Reid v Howard (1995) 184 CLR 1 - appl.
Refrigerated Express Lines (Australasia) Pty Limited v Australian Meat and Live-stock Corporation (1979) 42 FLR 204 - cons.
C v National Crime Authority (1987) 78 ALR 338 - cons.
R v Home Secretary;  Ex parte Doody [1994] 1 AC 531 - cited
R v Home Secretary;  Ex parte Pierson [1997] 3 WLR 492 - cited
Re Bedlington and the Minister for Immigration and Multicultural Affairs;  Ex parte Chong, Beaumont J, 9 September 1997, unreported - cited

JAMES RYAN V SECRETARY, DEPARTMENT OF SOCIAL SECURITY
NG 919  of   1996

JUDGE:

BEAUMONT J

DATE:

16 OCTOBER 1997

PLACE:

SYDNEY

IN THE FEDERAL COURT OF AUSTRALIA

NEW SOUTH WALES DISTRICT REGISTRY

NG 919  of   1996

BETWEEN:

JAMES RYAN
APPLICANT

AND:

SECRETARY, DEPARTMENT OF SOCIAL SECURITY
RESPONDENT

JUDGE:

BEAUMONT J

DATE OF ORDER:

16 OCTOBER 1997

WHERE MADE:

SYDNEY

ORDERS:

  1. Set aside that part of the decision of the Administrative Appeals Tribunal as "directs the Applicant to pursue his compensation rights pursuant to section 1164 of the Social Security Act 1991".

  1. Appeal otherwise dismissed.

  1. No order as to costs.

Note:Settlement and entry of orders is dealt with in Order 36 of the Federal Court Rules.
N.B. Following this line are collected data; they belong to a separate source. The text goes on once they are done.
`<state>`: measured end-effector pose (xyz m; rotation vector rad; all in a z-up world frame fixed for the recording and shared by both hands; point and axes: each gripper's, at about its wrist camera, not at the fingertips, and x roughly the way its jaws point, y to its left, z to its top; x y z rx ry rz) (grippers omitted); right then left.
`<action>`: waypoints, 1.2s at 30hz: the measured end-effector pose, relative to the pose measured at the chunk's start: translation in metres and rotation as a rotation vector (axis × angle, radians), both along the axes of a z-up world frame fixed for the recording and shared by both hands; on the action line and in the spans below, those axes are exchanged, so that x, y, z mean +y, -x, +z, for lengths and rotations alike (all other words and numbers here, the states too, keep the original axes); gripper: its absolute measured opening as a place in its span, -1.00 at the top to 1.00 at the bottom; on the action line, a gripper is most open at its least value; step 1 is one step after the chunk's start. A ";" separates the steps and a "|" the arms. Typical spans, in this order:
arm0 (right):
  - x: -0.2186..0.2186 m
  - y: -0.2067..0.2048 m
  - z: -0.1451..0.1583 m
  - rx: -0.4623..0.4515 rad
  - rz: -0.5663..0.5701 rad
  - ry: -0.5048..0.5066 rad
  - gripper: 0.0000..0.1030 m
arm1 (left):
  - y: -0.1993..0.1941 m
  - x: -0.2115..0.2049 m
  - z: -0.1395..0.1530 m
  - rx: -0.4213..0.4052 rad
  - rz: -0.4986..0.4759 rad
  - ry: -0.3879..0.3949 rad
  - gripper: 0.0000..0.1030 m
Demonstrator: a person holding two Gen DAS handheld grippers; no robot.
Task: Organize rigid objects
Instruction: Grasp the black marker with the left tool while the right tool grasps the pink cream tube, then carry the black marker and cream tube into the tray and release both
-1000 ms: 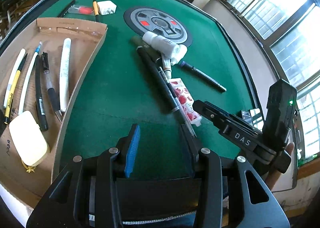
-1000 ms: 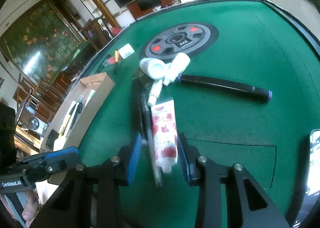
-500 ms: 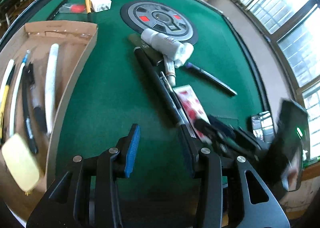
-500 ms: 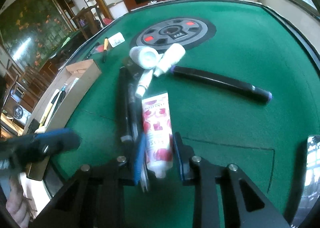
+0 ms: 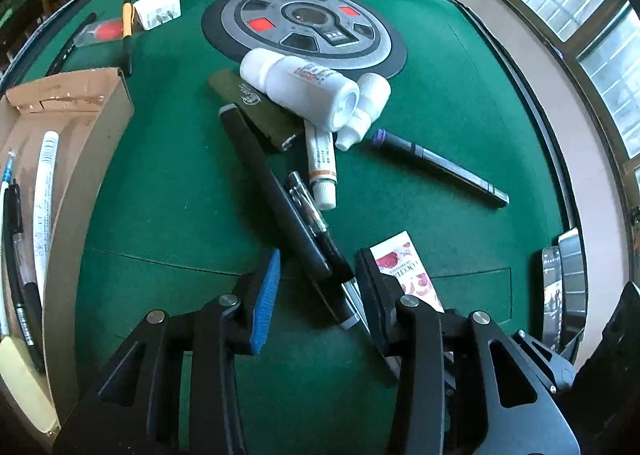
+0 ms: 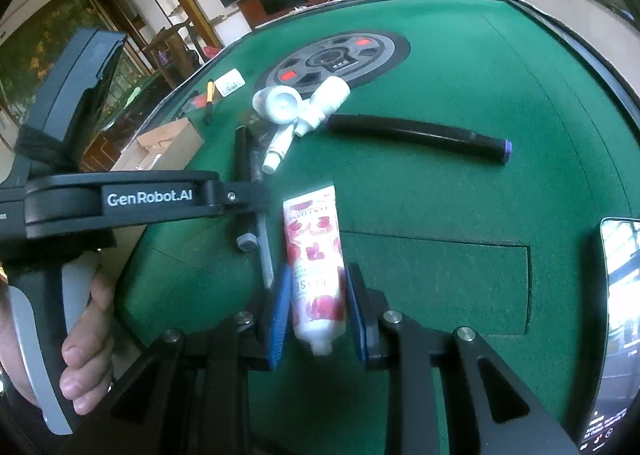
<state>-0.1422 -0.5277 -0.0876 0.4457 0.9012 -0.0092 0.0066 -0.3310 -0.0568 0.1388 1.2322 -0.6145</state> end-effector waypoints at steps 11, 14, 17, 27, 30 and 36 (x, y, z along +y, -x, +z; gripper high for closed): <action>0.001 -0.001 0.000 -0.001 -0.002 0.002 0.47 | 0.005 0.019 0.002 0.005 0.007 0.000 0.66; 0.002 -0.002 -0.001 -0.001 -0.003 0.005 0.47 | 0.008 0.029 0.001 0.010 0.002 0.002 0.67; 0.003 -0.002 0.000 0.000 -0.003 0.012 0.47 | 0.009 0.038 0.000 0.026 0.013 -0.008 0.67; 0.008 -0.005 0.001 0.010 -0.007 0.045 0.47 | 0.001 0.024 0.001 -0.037 -0.023 -0.081 0.64; 0.012 -0.006 0.002 0.017 -0.009 0.073 0.47 | -0.006 0.020 -0.001 -0.058 -0.033 -0.103 0.64; 0.016 -0.010 0.002 0.029 -0.012 0.103 0.46 | 0.000 0.033 -0.001 -0.079 -0.046 -0.093 0.71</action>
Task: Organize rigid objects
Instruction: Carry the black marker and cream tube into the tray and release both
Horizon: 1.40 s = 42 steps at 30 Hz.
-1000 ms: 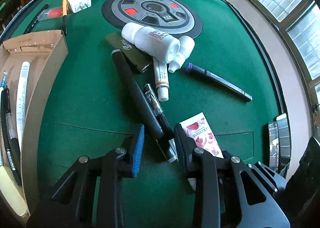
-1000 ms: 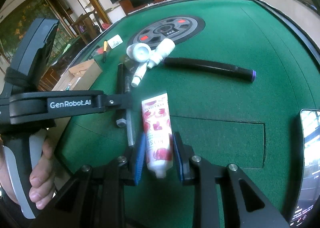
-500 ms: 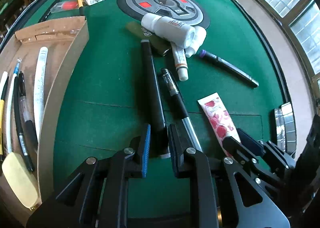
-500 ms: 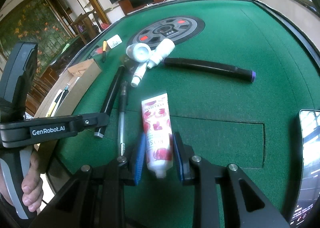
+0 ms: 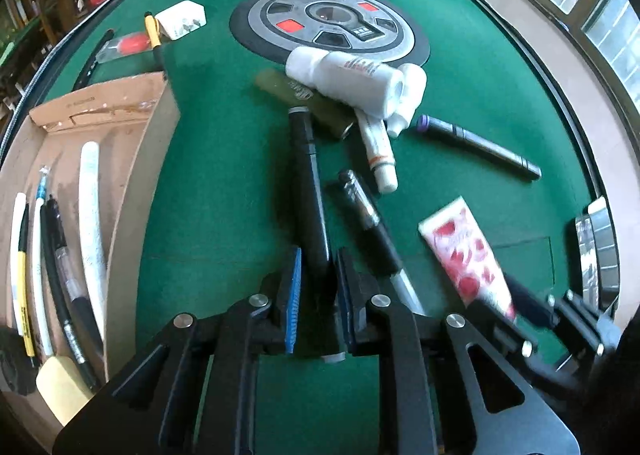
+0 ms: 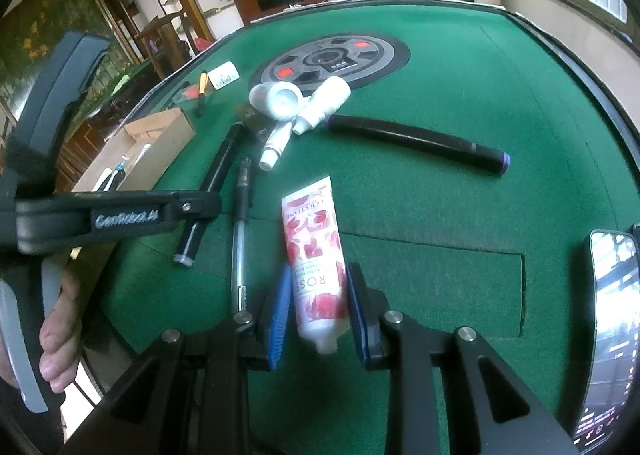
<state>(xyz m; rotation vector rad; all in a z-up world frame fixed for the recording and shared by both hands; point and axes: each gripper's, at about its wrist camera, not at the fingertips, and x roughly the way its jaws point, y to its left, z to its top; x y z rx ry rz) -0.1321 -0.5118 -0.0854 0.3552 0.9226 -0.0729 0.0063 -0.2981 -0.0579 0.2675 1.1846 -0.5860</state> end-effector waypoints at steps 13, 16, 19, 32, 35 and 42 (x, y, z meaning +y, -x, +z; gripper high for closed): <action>0.014 -0.005 -0.002 -0.030 -0.010 -0.004 0.52 | 0.034 0.067 0.015 0.036 0.040 0.165 0.72; 0.022 -0.002 0.002 -0.058 -0.017 -0.035 0.53 | 0.038 0.073 0.025 0.037 0.038 0.195 0.72; 0.030 0.001 0.014 -0.112 -0.007 -0.089 0.53 | 0.038 0.080 0.032 0.068 0.036 0.242 0.72; 0.102 -0.036 0.044 -0.187 0.187 -0.229 0.53 | 0.015 0.180 0.078 0.050 0.191 0.372 0.72; 0.122 -0.054 0.044 -0.176 0.224 -0.249 0.54 | 0.002 0.204 0.079 0.031 0.246 0.368 0.72; 0.156 -0.087 0.041 -0.135 0.269 -0.231 0.54 | -0.030 0.234 0.058 0.029 0.341 0.326 0.72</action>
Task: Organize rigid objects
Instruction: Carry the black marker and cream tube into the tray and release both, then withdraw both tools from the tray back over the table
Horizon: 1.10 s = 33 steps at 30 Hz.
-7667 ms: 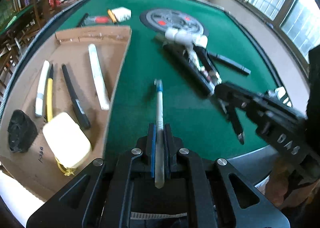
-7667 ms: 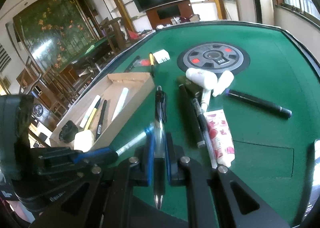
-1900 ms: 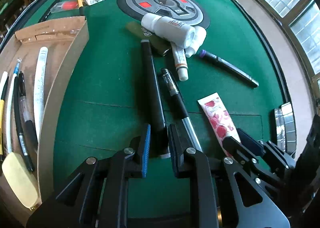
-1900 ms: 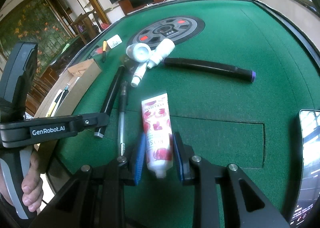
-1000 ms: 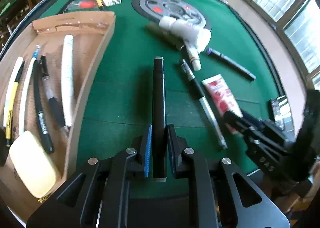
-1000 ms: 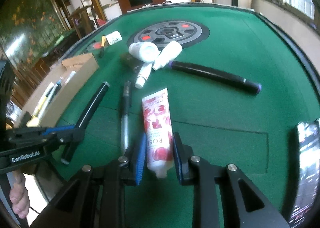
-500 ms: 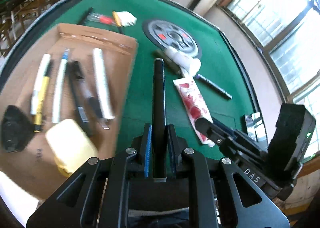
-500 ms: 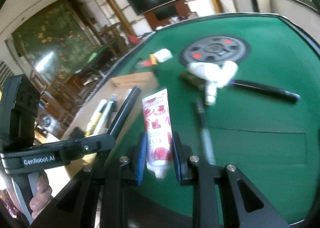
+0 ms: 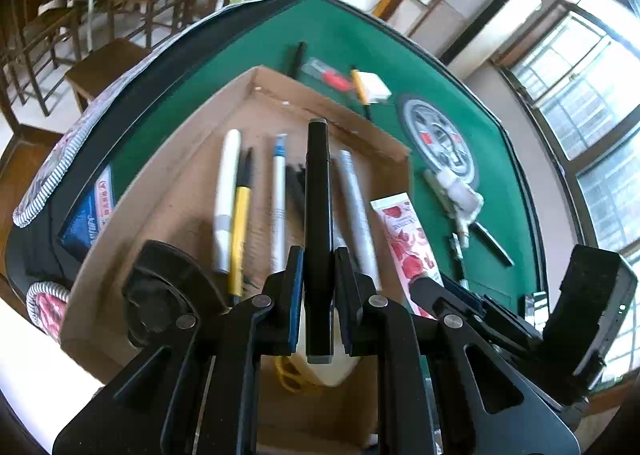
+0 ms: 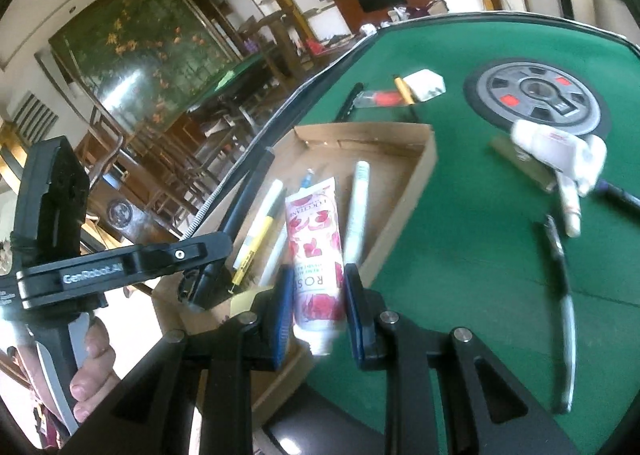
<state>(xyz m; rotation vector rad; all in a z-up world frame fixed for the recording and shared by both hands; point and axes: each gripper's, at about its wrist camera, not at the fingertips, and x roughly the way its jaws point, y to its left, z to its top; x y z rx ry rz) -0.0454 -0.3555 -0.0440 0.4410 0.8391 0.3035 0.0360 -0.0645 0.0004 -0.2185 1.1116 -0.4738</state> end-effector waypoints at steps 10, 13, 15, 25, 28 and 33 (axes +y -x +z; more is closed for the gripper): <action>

IN THE FEDERAL COURT OF AUSTRALIA

NEW SOUTH WALES DISTRICT REGISTRY

 NG 919 of 1996

BETWEEN:

JAMES RYAN
APPLICANT

AND:

SECRETARY, DEPARTMENT OF SOCIAL SECURITY
RESPONDENT

JUDGE:

BEAUMONT J

DATE:

16 OCTOBER 1997

PLACE:

SYDNEY

REASONS FOR JUDGMENT

BEAUMONT J:

INTRODUCTION 
Part 3.14 of the Social Security Act 1991 (“the Act”) deals with "Compensation Recovery". By s 1163(1)(a)(i) it is provided that:

“If a person is or may be entitled to or receives compensation, the following security payments might be affected under this Part:

(a)so far as the person is concerned:

(i)disability support pension;”

By s 1163(2) it is provided that:

“If the person is or may be entitled to compensation and does not take reasonable action to claim or obtain the compensation, the pension, benefit or allowance might not be payable to the person.”

Section 1164 of the Act, which is central to the present litigation, deals specifically with the enforcement of compensation rights. If a person is qualified for a disability support pension and the person is entitled or may, in the opinion of the Secretary to the Department of Social Security (“the Secretary”), be entitled to compensation, and the person has taken no action to claim or obtain the compensation, or no action that the Secretary considers reasonable to claim or obtain the compensation, then the Secretary may require the person to take the action specified by the Secretary (s 1164(2)). The action specified by the Secretary is to be the action that the Secretary considers reasonable to enable the person to claim or obtain the compensation (s 1164(3)). If, under s 1164(2), the Secretary requires a person who is qualified for a pension, benefit or allowance to take action to claim or obtain compensation, the pension, benefit or allowance is not to be granted to the person unless the person complies with the requirement (s 1164(5)). By s 17(1) of the Act a "compensation affected payment" means, relevantly, a disability support pension.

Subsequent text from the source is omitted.